Tanvi: Ummm, I'm sorry, what?
Rilee: Labor pains!
Pippin: To the hospital with thee! I shall fetch thy spouse!
Advaith: AAAHHH!! She's a baby!! I mean, the baby she has!! I mean, she's having her baby!! And mine!! And our baby!!! That's a lot of babies!!!
Rilee: Is it too late to request we bring Tanvi along instead?
Pippin: Yes. Now go check in.
Rilee: Alright.
Advaith: AAAAAAAAAAHHHHHHHHHHHHH!!!!!!!!!!!!
Receptionist: I'm gonna go out on a limb and guess you're having a baby?
Rilee: You get this a lot, huh?
Receptionist: Yeah. Anyway, you're in room number 3. Just head down this hallway and there is a parquet-styled golden carpet pattern you can follow to the room.
Rilee: So I just follow the yellow brick road?
Receptionist: Hey, that sounds way better than how I said it!
Doctor: Alright, Mrs. Sharebears, just relax and lay down and we'll get started. I'd expect that your husband will burst in screaming any second now, just try to stay relaxed and...
Advaith: AAAAAAAAHHHHHHHHHHH!!!!!!!!!!!!
Doctor: Yep, right on time.
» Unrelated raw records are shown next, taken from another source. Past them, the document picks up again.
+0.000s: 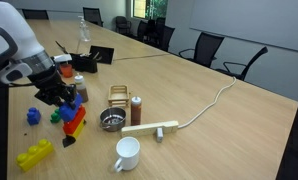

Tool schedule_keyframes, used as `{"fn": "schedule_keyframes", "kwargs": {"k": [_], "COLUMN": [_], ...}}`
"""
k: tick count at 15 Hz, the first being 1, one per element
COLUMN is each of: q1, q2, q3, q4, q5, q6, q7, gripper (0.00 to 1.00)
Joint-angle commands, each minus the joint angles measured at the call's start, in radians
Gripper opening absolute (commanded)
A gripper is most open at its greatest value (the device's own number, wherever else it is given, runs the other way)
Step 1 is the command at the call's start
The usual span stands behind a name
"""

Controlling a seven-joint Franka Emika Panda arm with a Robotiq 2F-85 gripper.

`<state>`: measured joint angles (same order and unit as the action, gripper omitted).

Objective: Stack the blue building block on the right on top of the orange building block

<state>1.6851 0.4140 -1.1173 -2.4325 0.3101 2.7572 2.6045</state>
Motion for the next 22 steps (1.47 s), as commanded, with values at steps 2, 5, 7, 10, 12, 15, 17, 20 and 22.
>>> {"fn": "schedule_keyframes", "kwargs": {"k": [2,5,7,10,12,15,17,20,22], "q1": [0.107,0.149,0.175,0.190,0.187,0.155,0.130,0.098,0.075], "q2": [0.042,0.041,0.041,0.032,0.026,0.021,0.006,-0.004,-0.006], "q3": [-0.095,-0.125,-0.144,-0.152,-0.148,-0.121,-0.100,-0.071,-0.049], "q4": [-0.016,-0.026,-0.034,-0.045,-0.049,-0.050,-0.054,-0.051,-0.048], "q5": [0.053,0.070,0.079,0.084,0.080,0.072,0.064,0.056,0.053], "q6": [0.016,0.002,-0.002,0.001,0.000,0.000,0.005,0.003,0.006], "q7": [0.000,0.000,0.000,0.000,0.000,0.000,0.000,0.000,0.000], "gripper": [0.10,0.10,0.10,0.10,0.10,0.10,0.10,0.10,0.10]}}
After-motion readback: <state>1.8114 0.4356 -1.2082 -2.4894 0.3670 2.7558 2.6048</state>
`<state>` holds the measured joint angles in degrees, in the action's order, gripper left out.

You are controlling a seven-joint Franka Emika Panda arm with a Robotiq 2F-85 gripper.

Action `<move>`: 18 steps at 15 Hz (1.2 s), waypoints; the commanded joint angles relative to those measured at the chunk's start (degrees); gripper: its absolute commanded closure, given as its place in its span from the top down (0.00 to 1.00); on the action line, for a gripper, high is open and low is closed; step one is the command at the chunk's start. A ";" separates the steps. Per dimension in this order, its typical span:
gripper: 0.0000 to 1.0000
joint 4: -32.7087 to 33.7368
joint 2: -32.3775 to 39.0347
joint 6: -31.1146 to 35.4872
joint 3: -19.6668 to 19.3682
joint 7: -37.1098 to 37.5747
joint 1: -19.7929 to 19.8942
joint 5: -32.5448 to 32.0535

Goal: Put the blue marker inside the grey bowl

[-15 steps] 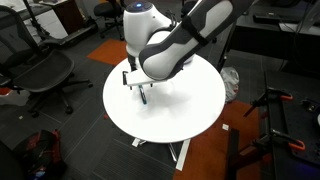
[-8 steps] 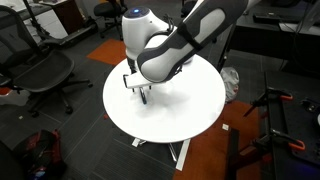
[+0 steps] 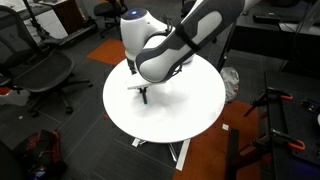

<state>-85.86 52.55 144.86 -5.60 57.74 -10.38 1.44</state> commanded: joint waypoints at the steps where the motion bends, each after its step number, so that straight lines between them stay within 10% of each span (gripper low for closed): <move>1: 0.02 2.59 1.07 -2.94 0.58 -1.60 0.55 1.26; 18: 0.05 -27.07 -30.19 -1.79 -3.45 -1.03 0.37 -3.20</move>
<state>-103.68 31.59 144.07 -7.77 57.55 -10.44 0.27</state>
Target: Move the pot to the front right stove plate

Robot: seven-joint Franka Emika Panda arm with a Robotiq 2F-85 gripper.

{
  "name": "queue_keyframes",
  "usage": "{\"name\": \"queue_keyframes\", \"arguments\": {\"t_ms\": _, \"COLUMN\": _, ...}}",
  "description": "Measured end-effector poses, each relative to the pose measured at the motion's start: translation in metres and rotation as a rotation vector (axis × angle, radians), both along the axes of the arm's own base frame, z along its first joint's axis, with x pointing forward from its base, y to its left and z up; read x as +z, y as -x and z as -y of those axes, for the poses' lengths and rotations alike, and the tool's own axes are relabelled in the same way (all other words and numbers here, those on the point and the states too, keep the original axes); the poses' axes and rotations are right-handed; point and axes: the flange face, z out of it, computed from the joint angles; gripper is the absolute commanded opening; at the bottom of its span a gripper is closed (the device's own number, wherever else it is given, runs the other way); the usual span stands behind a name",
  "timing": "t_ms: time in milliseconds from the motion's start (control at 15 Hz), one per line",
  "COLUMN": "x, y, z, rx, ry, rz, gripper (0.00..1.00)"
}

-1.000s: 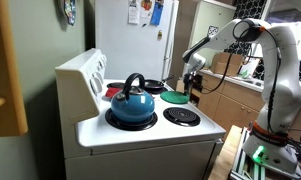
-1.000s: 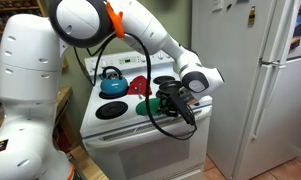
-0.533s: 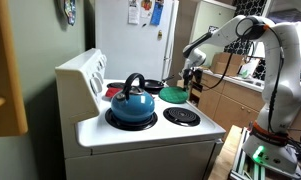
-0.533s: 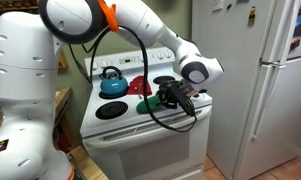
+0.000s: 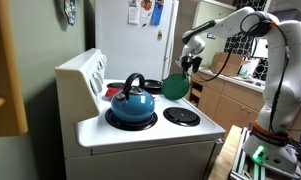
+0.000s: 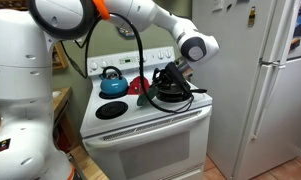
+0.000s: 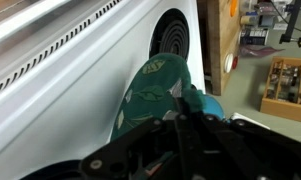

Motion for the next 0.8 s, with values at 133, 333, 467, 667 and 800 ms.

Anyway, it looks like you've got...
Doctor: a gorgeous baby girl!
Advaith: AAAAAAA...oh. It's done?
Rilee: Yes, sweetie. She's finally arrived.
Pippin: Awww, she's adorable! Do you have a name picked out?
Rilee: Yep. We're calling her Ozbeth.
Pippin: Yes. That seems fitting. And so, with two heir choices in place, a houseful of chaos, and a number of skills and an aspiration nearing their completion, we leave the Sharebears to enjoy their newest addition.
Advaith: What? A new addition?
Advaith: AAAAAAAAAAAAAHHHHHHHHHHH!!!!!!!!!!